Hi, im trying to create a C program that will count the number of characters, duplicate characters and non duplicate characters in a file and output this to the screen. Here is my code so far:
Code:
#include <stdio.h>

int main( void )

{
char c;
int duplicate = 0;
int nonduplicate = 0;
int count = 0;
char lastChar;

while ( (c = getchar()) != EOF)
       count ++;
       lastChar += c;
{
  if(c = lastChar)
    duplicate ++;
  else( duplicate == duplicate);
}

nonduplicate = (count - duplicate);
printf( "%d %d %d \n", count, duplicate, nonduplicate );

}

This outputs the answer: 67 1 66

It is counting the total characters correctly, but the number i have for my particular test file is 6 duplicates, so i need the answer to display 67 6 61, my main problem is i cant seem to be able to store the last read character so it can find out if the next char is the same. Im probably leaving/forgetting something simple here.
Any help would be appreciated.
# 2  
Old 04-25-2010
Is this a duplicate letter "A"
ABCDEA

Or is this your meaning of duplicate?
AABCDE
# 3  
Old 04-25-2010
Quote:
Originally Posted by jim mcnamara
Is this a duplicate letter "A"
ABCDEA

Or is this your meaning of duplicate?
AABCDE
I think the last...
Quote:
Originally Posted by DavoMan
.... my main problem is i cant seem to be able to store the last read character so it can find out if the next char is the same.
To compare the input with the previous character the loop should be something like:
Code:
while ((c = getchar()) != EOF) {
  count++;
  if(c == lastChar){
    duplicate++;
  }
  else {
    lastChar = c;
  }
}

# 4  
Old 04-25-2010
Lots of problems in that code.

This is one:
Code:
while ( (c = getchar()) != EOF)
       count ++;
       lastChar += c;
{
  if(c = lastChar)
    duplicate ++;
  else( duplicate == duplicate);
}

What that really does is this:
Code:
while ( (c = getchar()) != EOF)
{
       count ++;
}

       lastChar += c;
{
  if(c = lastChar)
    duplicate ++;
  else( duplicate == duplicate);
}

That's a big difference.

Note also that getchar() returns an int, not a char. So you can't read the valid character input that corresponds to the truncated integer value of EOF, whatever that value happens to be on your system.
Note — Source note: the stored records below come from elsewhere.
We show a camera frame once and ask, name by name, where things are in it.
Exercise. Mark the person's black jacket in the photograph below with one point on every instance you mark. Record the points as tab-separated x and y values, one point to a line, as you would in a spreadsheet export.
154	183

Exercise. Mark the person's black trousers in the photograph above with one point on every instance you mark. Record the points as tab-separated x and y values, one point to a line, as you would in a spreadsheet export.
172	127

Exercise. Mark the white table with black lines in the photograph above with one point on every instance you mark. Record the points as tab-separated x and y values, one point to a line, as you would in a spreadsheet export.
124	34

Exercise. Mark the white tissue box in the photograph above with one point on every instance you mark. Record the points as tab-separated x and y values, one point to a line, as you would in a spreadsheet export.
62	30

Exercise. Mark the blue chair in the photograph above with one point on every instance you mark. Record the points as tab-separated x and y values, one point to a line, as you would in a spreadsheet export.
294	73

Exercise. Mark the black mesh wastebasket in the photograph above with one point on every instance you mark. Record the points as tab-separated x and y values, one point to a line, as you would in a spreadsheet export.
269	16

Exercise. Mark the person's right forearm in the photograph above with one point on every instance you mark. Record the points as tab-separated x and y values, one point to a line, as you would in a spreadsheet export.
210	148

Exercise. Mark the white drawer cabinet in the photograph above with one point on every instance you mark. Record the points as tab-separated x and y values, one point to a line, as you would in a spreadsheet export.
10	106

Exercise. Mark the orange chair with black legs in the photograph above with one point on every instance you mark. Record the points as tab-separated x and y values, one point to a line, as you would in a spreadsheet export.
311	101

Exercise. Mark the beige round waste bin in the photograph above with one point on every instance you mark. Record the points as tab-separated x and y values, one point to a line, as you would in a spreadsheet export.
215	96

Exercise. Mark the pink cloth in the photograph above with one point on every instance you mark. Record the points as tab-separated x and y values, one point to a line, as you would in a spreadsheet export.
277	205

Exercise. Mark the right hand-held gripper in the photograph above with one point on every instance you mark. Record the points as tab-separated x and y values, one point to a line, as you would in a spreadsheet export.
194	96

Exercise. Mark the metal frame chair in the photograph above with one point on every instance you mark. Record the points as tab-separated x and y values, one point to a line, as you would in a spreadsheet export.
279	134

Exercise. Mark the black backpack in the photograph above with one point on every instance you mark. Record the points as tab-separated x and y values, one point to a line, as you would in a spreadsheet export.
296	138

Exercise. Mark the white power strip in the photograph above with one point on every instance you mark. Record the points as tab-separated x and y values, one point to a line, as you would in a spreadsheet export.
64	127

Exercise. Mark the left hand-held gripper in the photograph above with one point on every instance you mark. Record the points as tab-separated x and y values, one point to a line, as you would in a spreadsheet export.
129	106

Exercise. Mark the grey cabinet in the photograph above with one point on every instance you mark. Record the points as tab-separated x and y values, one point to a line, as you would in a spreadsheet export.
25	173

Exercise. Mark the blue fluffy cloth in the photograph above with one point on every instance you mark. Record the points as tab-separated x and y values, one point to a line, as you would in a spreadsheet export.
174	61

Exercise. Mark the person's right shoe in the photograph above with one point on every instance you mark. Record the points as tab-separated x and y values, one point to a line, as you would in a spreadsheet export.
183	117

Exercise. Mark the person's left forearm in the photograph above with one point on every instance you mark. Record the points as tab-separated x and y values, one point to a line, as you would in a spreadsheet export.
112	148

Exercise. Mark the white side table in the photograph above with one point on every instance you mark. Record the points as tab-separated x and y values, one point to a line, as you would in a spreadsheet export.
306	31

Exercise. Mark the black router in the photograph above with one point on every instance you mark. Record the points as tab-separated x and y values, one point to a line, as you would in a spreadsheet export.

Also, you're not properly initializing your lastChar variable, so you never know what you're comparing it too when you start. Because you could read any character from the stream, your lastChar variable should probably be an int instead of a char, and you could initialize it to something like EOF to make sure it starts with a value that isn't a valid char value.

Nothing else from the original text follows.